Quand tout va mal, acheter de l’or reste un réflexe !

Crise « post Covid 19 » ou économie en berne, et voici l’or qui redevient attractif ! C’est souvent le cas en temps de crise économique, en période difficile, ou d’incertitude, comme actuellement. L’or attire toujours les investisseurs, ceux qui le peuvent, pour autant. Son rôle est souvent celui qui lui est attribué depuis des lustres : être une valeur refuge.

 

L’or comme valeur sûre

L’or n’est plus forcément acheté sous son aspect physique, once ou petit lingot (Lingotins d’Or) pour les plus aisés. Son achat se fait sous forme de fonds ou de trackers. Il est vrai que la période est propice aux valeurs considérées comme « sûres ». Comme il s’agit d’une valeur tangible, le métal, surtout l’or, garde son côté palpable, éternel, inaltérable. Et, pourtant, c’est aussi sur les marchés bousiers qu’il s’achète. Il faut dire que l’achat y est plus aisé, sous la forme d’un ETF (Exchange Traded Funds), un ETC (Exchange-Traded Commodity) ou certificat. À ce niveau-ci, nous ne pouvons pas parler vraiment d’or physique. Ce n’est pas le moindre des paradoxes : d’un côté, on craint une crise entraînant la chute des marchés boursiers et, en parallèle, on y investit.

L’or comme assurance

Pour certains, l’or n’est pas considéré comme un placement mais comme une sorte d’assurance. La cause est clairement identifiée. En temps de crise, les acheteurs se méfient des fluctuations erratiques des marchés financiers et se reportent sur des actifs dont le prix a tendance à augmenter lorsque les marchés sont agités. Par ailleurs, l’or ne rapporte pas d’intérêt, au sens de rendement comme le fait le livret A ou encore une action qui verserait un dividende. Ici, nous sommes dans le domaine de la valorisation à terme (pour les optimistes).
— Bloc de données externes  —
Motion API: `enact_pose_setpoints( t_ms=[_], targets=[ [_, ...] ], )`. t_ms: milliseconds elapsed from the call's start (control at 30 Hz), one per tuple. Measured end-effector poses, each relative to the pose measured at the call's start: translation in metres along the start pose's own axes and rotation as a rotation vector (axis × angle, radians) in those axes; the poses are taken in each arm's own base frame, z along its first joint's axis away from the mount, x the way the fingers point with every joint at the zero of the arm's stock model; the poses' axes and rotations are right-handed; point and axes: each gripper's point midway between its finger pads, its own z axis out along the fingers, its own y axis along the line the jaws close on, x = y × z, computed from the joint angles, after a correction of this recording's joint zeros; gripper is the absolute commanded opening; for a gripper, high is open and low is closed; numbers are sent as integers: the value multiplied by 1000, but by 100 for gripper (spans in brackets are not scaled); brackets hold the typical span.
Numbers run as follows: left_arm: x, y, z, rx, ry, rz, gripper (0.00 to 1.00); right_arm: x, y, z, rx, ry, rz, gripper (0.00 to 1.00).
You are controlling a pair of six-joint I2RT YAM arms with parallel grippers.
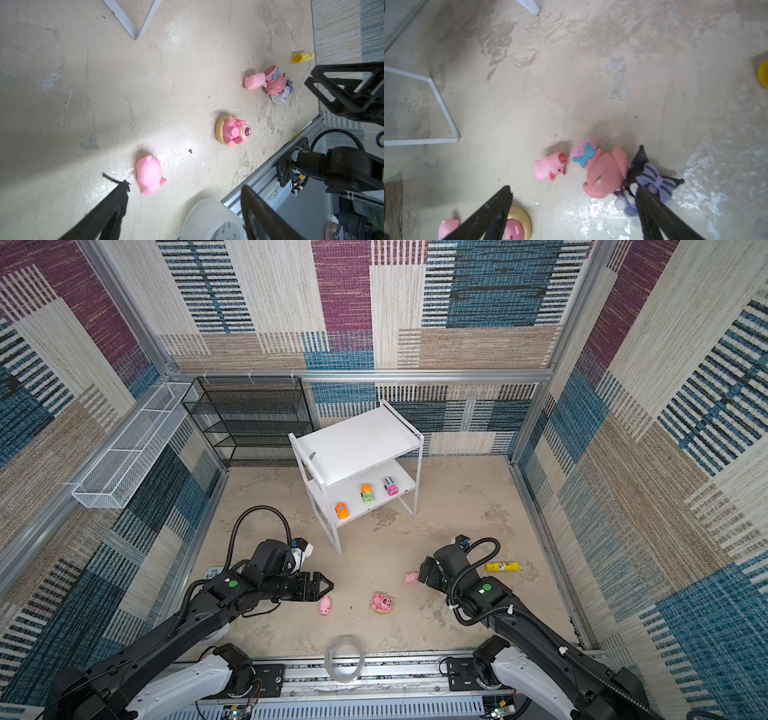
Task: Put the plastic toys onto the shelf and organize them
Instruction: 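Move the right gripper over the pink figure with the teal bow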
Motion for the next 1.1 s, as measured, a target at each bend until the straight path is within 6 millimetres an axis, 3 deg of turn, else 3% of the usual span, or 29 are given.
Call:
enact_pose_setpoints(
  t_ms=[367, 533, 667, 833, 1000, 1100],
  targets=[
    [-2, -6, -7, 20, -28, 36, 86, 13, -37, -10, 87, 8, 248, 91],
    [-1, -5, -6, 22, -30, 40, 86, 36, -51, 3, 110, 72, 279, 90],
    [-1, -5, -6, 22, -31, 40, 86, 44, -47, 15, 90, 105, 280, 88],
    [-1, -6, -8, 28, -42, 44, 86, 31, -31, 22, 34, 72, 238, 85],
    [-2, -6, -6, 28, -41, 44, 86, 1, -5, 18, 2, 8, 156, 86],
    [-3, -6, -6, 29, -43, 45, 86, -15, -2, 16, 35, -34, 116, 88]
  ],
)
Le cours de l’or atteint des records

Pourquoi en rajouter sur l’engouement pour l’or en ce moment ? Parce que son cours atteint des records. Alors, qui achète ? Les particuliers sont plutôt dans une tendance de vente ou, du moins, achètent moins, la crise aidant. Soit ils ont besoin d’argent, soit ils reportent les achats. Pour les investisseurs, c’est différent. Le marché est porté depuis le mois d’avril (période de confinement) par les titres financiers cotés indexés sur le cours de l’or, qui ont drainé de gros flux. La demande a été soutenue par les investisseurs. Un retournement possible des marchés boursiers incite à davantage de diversification avec une exposition plus forte sur l’or dans les portefeuilles.

Des circonstances favorables

À noter que la politique monétaire est favorable à cet engouement. En réponse à la pandémie, les actions des banques centrales, ont soutenu la hausse du métal jaune. C’est l’effet conjugué des différentes actions et mesures qui, en partie, eut cette conséquence. Premièrement, la baisse des taux d’intérêt obligataires et la faiblesse du dollar profitent naturellement à l’or. Les banques centrales ont injecté massivement des liquidités de façon inédite dans l’économie. Les banques centrales font marcher la planche à billets. Et, pour finir, le marché de l’or est libellé en dollar américain, en baisse actuellement. La baisse de la devise rend, de ce fait, les lingots moins chers pour les acheteurs en monnaie autre que le dollar.